◆ YOUR ASSIGNMENT
Your job with the data below is to output exactly the lines from the one holding "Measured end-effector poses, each" down to the one holding "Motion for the", both included, and no others.

◆ DATA EXTRACT
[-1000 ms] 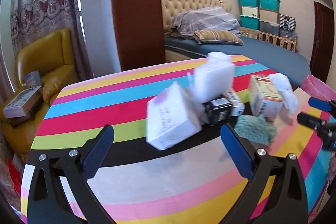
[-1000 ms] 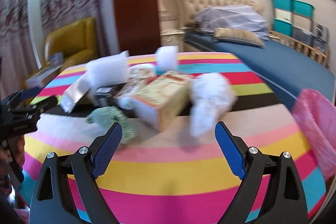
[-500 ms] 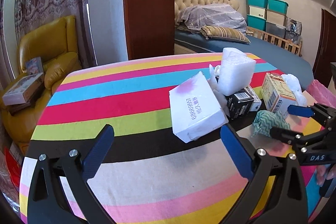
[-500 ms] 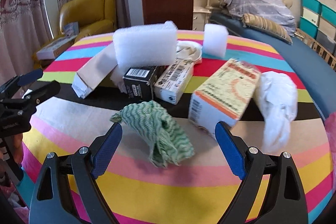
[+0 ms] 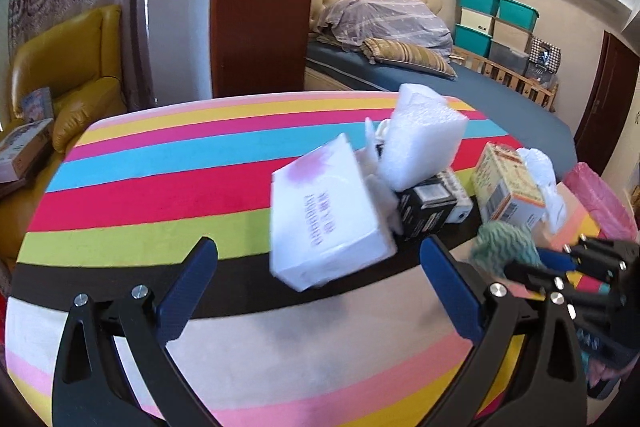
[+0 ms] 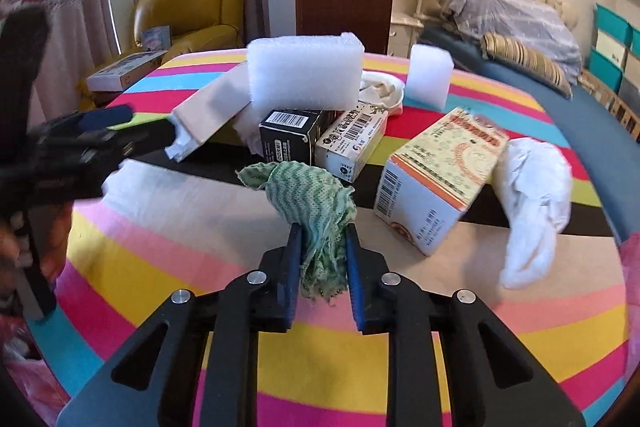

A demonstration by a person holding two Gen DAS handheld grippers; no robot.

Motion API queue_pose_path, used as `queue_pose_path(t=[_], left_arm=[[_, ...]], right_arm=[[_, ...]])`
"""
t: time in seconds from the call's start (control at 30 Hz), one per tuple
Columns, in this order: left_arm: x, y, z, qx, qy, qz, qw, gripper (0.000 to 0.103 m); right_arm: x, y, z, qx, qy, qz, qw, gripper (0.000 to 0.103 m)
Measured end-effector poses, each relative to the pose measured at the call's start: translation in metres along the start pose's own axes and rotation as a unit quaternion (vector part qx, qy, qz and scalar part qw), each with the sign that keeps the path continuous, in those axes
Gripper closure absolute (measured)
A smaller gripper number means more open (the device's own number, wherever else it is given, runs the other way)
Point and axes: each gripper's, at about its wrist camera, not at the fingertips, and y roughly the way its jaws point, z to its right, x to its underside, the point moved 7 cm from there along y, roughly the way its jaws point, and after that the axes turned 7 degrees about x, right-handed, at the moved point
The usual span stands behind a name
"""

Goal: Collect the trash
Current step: 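Grasp the green striped cloth with right tool while left tool grasps white tissue box, then carry the cloth and tissue box with both tools over the bin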

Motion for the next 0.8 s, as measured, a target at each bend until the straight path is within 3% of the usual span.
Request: queue_pose_path(t=[0.27, 0.33, 0.37, 0.4, 0.8], left_arm=[[-0.011, 0.04, -0.013, -0.004, -0.048, -0.035, 0.9982, 0.006], [-0.009, 0.044, -0.012, -0.003, -0.05, -0.045, 0.9978, 0.013], [-0.008, 0.044, -0.011, -0.005, -0.047, -0.045, 0.9979, 0.024], [-0.009, 0.043, -0.009, -0.004, -0.044, -0.044, 0.9981, 0.031], [0.008, -0.007, 0.019, -0.031, 0.008, 0.015, 0.9994, 0.031]], right_arm=[[0.011, -0.017, 0.016, 0.0, 0.028, 0.009, 1.0, 0.081], [0.013, -0.021, 0.02, 0.001, 0.034, 0.01, 0.999, 0.081], [0.014, -0.022, 0.023, 0.003, 0.038, 0.011, 0.999, 0.081], [0.015, -0.023, 0.024, 0.004, 0.041, 0.011, 0.999, 0.081], [0.021, -0.032, 0.038, 0.002, 0.077, 0.034, 0.996, 0.081]])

◆ RESPONSE TO THE EXERCISE
Measured end-effector poses, each relative to the pose measured at the call's start: translation in metres along the start pose's own axes and rotation as a unit quaternion (vector part qx, qy, qz and scalar part qw), each with the sign that keeps the path continuous, in those axes
Gripper closure absolute (measured)
A smaller gripper number means more open (the device's own number, wherever else it is given, runs the other way)
Point and axes: each gripper's, at about its wrist camera, not at the fingertips, and y roughly the way its jaws point, z to its right, x to its underside, the point moved 7 cm from there along y, roughly the way its jaws point, and after that the axes turned 7 degrees about x, right-handed, at the moved point
The usual span stands behind a name
"""

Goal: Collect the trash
Current step: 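Grasp the green striped cloth with right tool while left tool grasps white tissue box, then carry the cloth and tissue box with both tools over the bin
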
Motion for the next 0.8 s, as measured, a target at each bend until the straight path is within 3% of the usual span.

The answer given here is complete.